Le programme développé par son équipe s'est "entraîné" à partir des données provenant de plus d'1,3 million de consultations de jeunes patients dans un grand centre médical pédiatrique de Canton, dans le sud de la Chine, explique l'article publié en ligne par la revue Nature Medicine.

L'expérience s'est traduite par "un niveau de pertinence très élevé" pour le diagnostic de maladies communes comme la grippe (à 94%), la varicelle (93%) ou la maladie infectieuse pieds-mains-bouche (97%), mais s'est également montré efficace pour reconnaître des maladies potentiellement mortelles telles que la méningite bactérienne (93%).

"L'intelligence artificielle est amenée à jouer un rôle croissant à l'avenir.
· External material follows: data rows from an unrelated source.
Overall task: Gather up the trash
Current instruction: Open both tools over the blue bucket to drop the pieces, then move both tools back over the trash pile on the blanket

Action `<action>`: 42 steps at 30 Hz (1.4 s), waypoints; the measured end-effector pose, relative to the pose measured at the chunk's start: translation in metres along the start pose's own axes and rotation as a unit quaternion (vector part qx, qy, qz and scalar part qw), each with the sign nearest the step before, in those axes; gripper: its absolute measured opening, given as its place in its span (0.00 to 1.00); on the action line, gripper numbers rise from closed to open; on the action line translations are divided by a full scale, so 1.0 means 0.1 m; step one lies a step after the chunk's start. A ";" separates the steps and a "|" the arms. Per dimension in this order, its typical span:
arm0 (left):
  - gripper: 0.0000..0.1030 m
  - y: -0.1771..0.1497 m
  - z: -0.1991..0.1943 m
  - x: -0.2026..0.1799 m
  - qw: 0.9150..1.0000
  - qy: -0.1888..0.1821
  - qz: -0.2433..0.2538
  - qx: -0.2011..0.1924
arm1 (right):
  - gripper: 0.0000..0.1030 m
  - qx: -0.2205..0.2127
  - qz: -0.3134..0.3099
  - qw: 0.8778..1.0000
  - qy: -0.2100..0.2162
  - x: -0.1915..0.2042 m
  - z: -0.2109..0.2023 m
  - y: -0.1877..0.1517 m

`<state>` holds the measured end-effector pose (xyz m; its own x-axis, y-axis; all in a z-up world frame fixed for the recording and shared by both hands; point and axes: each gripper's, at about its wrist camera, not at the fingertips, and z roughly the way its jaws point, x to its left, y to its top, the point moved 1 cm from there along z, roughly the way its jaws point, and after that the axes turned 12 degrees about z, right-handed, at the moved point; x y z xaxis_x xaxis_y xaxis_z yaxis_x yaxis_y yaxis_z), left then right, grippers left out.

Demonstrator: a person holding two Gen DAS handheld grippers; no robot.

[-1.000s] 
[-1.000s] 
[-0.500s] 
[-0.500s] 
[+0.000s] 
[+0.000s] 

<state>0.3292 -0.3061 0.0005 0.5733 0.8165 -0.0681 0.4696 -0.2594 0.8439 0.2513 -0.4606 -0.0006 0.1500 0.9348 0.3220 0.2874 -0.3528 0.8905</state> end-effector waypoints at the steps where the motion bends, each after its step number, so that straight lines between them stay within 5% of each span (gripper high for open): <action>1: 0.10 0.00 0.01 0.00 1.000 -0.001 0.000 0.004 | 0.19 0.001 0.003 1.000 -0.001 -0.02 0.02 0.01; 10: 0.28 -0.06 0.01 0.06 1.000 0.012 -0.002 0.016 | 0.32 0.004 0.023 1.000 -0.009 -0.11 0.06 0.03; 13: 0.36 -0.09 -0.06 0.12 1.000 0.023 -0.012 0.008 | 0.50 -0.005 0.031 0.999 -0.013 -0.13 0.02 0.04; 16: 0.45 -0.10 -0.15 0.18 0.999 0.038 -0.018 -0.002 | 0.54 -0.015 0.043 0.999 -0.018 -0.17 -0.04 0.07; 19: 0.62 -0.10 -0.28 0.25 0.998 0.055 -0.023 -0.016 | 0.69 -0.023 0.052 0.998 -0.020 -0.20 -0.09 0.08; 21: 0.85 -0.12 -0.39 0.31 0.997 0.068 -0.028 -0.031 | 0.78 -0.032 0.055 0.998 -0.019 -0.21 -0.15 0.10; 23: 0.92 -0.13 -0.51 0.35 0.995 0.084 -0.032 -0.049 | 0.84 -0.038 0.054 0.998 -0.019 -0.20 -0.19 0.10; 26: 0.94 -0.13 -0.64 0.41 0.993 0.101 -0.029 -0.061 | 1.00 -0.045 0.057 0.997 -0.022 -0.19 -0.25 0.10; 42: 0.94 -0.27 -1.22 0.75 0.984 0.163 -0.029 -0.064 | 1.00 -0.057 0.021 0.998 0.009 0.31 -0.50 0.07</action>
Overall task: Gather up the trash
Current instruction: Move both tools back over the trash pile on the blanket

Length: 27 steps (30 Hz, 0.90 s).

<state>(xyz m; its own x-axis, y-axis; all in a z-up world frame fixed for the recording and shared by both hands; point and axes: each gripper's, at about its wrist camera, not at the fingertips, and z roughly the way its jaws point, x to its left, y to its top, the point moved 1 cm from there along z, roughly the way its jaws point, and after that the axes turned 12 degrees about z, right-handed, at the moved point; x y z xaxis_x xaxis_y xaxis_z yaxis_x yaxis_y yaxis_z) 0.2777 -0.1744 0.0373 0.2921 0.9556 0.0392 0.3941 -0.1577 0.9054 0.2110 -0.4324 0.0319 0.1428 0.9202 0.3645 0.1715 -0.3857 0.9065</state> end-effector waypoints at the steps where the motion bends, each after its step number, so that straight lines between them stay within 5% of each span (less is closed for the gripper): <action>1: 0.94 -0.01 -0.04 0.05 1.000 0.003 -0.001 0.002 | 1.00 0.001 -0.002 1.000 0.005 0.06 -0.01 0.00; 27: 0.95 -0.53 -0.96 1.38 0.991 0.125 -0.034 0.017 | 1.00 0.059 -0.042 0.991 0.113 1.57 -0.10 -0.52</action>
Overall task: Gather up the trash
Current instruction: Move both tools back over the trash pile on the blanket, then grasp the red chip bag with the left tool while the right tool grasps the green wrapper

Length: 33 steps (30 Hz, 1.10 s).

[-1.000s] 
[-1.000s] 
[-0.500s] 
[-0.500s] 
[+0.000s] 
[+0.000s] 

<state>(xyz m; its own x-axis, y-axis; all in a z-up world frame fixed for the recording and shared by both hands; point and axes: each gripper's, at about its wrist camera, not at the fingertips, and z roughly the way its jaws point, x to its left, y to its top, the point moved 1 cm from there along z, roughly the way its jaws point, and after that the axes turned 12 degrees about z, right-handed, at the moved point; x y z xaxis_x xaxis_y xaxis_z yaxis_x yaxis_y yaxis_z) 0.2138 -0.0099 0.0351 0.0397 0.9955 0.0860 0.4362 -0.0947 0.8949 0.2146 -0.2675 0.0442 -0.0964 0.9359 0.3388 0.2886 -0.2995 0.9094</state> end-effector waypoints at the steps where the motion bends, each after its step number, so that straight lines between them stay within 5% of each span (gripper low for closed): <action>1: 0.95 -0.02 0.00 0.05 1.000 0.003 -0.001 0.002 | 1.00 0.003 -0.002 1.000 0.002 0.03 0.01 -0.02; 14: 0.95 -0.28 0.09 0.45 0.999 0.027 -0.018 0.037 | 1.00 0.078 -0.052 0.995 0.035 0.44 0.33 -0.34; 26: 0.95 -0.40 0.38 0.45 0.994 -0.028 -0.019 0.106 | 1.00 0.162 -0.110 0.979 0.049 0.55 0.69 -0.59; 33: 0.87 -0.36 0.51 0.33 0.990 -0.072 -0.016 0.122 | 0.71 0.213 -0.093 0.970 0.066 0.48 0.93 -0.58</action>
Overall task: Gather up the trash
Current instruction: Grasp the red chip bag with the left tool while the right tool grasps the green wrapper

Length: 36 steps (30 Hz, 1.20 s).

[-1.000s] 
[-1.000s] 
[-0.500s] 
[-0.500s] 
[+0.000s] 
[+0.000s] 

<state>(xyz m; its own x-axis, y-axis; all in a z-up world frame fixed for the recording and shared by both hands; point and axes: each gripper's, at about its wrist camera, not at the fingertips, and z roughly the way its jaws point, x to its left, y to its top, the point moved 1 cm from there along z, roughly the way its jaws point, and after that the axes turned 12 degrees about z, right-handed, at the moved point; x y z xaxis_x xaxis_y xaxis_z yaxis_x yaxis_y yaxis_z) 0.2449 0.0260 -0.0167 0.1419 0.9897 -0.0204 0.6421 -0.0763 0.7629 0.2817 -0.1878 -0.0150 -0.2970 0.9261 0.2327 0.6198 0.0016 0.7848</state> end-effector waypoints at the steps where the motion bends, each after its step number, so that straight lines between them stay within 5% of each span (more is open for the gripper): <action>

Avec suffisamment d'entraînement, je pense qu'elle sera en mesure de remplir la plupart des fonctions d'un médecin", veut croire Kang Zhang. "Elle ne remplacera pas les médecins (...) mais elle pourra les aider à faire mieux leur travail, plus rapidement et avec des coûts réduits", ajoute-t-il.

Les progrès rapides de ces technologies pourraient notamment "aider les médecins à analyser de grands volumes de données, renforcer l'évaluation des diagnostics et fournir une aide à la décision en cas d'incertitude diagnostique", pronostique Nature Medicine dans un communiqué.

De nombreuses études récentes concluent à une efficacité égale voire supérieure de l'intelligence artificielle par rapport aux humains et aux examens traditionnels pour établir certains types de diagnostics.

La nouveauté du programme développé par Kang Zhang et ses collègues est l'utilisation du traitement automatique du langage naturel (TALN), c'est-à-dire que la machine est en mesure d'analyser un discours spontané par opposition à des mots et des phrases pré-définis.